Неужели я и впрямь чувствовала себя святой? Да нет, я просто устала, выдохлась после всего, что обрушилось на меня в последние месяцы, и была полностью согласна с Ритой (моим великим наставником по пиару), которая мудро подметила, что сейчас лучшая стратегия — быть великодушной и всепрощающей, и еще лучше — скрыться из виду, уйти в тень. Вот почему я отказалась от всех интервью (сделав исключение только для «Пресс геральд», поскольку это была моя местная газета) и заявила издателям и киношникам всех мастей, что мне совсем не интересно увидеть свою историю в твердом переплете или на малом экране. Я не усматривала в ней ничего выдающегося, достойного воплощения в художественных образах. Скорее это был катаклизм, который разрушил мой брак, едва не стоил карьеры и спровоцировал глубочайший конфликт с сыном.
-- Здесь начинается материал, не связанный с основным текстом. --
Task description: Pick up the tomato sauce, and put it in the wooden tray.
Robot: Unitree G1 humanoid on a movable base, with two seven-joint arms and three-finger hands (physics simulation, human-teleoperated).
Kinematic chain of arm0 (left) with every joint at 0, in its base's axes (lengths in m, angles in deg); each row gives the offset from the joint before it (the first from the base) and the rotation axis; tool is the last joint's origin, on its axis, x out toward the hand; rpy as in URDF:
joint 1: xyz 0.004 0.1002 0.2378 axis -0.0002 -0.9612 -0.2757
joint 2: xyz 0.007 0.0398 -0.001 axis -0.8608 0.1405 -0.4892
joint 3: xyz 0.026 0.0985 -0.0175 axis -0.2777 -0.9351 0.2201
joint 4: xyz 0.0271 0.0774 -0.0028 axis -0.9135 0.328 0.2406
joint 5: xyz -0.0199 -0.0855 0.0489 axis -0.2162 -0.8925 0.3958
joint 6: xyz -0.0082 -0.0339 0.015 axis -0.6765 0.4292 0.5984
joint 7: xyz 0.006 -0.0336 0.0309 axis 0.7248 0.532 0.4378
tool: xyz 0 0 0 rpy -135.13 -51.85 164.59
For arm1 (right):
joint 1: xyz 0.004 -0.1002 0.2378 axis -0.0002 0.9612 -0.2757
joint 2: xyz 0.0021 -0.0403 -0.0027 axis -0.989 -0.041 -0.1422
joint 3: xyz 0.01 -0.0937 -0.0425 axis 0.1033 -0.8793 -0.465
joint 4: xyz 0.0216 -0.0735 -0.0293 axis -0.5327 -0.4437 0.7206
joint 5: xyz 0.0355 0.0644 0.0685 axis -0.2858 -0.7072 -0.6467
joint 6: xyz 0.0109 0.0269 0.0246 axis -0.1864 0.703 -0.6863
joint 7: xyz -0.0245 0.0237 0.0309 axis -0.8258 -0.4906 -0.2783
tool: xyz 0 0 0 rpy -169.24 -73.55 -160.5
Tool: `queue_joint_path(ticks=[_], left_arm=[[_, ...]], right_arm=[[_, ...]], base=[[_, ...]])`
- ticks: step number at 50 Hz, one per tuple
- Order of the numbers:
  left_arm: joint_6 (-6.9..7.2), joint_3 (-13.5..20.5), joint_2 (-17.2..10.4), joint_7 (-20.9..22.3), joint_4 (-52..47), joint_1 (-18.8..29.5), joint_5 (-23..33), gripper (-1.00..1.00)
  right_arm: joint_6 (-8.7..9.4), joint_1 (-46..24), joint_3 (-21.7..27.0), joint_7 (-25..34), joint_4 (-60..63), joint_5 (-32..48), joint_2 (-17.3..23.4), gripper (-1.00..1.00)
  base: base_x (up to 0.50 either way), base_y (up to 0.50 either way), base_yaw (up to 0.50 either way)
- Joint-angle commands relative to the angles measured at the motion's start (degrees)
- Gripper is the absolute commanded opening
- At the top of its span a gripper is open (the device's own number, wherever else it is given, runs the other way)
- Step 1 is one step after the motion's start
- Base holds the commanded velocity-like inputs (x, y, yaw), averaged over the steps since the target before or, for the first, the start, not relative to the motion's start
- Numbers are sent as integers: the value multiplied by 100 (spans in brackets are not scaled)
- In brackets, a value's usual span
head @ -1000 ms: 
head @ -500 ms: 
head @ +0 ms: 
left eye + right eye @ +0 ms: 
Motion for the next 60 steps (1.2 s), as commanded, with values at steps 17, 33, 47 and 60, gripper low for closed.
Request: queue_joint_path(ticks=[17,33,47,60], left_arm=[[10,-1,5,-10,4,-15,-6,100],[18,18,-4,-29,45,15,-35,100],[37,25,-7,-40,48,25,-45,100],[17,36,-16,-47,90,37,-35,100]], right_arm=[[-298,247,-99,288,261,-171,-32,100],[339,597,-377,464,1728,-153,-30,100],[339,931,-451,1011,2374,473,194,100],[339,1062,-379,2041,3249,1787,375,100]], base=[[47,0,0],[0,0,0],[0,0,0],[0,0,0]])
Недели через три после того, как улеглись страсти вокруг шоу Хосе Джулиа, однажды утром зазвонил телефон, и я услышала голос Джеффа. Он говорил осторожно, слегка натянуто и официально. Но все-таки это был он. И он сам позвонил мне.
— Я просто хотел узнать, как ты там.
— Это были занятные две недели.
— Зато с хорошим финалом. Я смотрел шоу.
Я промолчала.
— Ты отлично держалась. И меня растрогал рассказ этого парня, Билли, когда он говорил, что ты согласилась везти Джадсона в Канаду только из страха, что он тебя сдаст и что нас с тобой разлучат.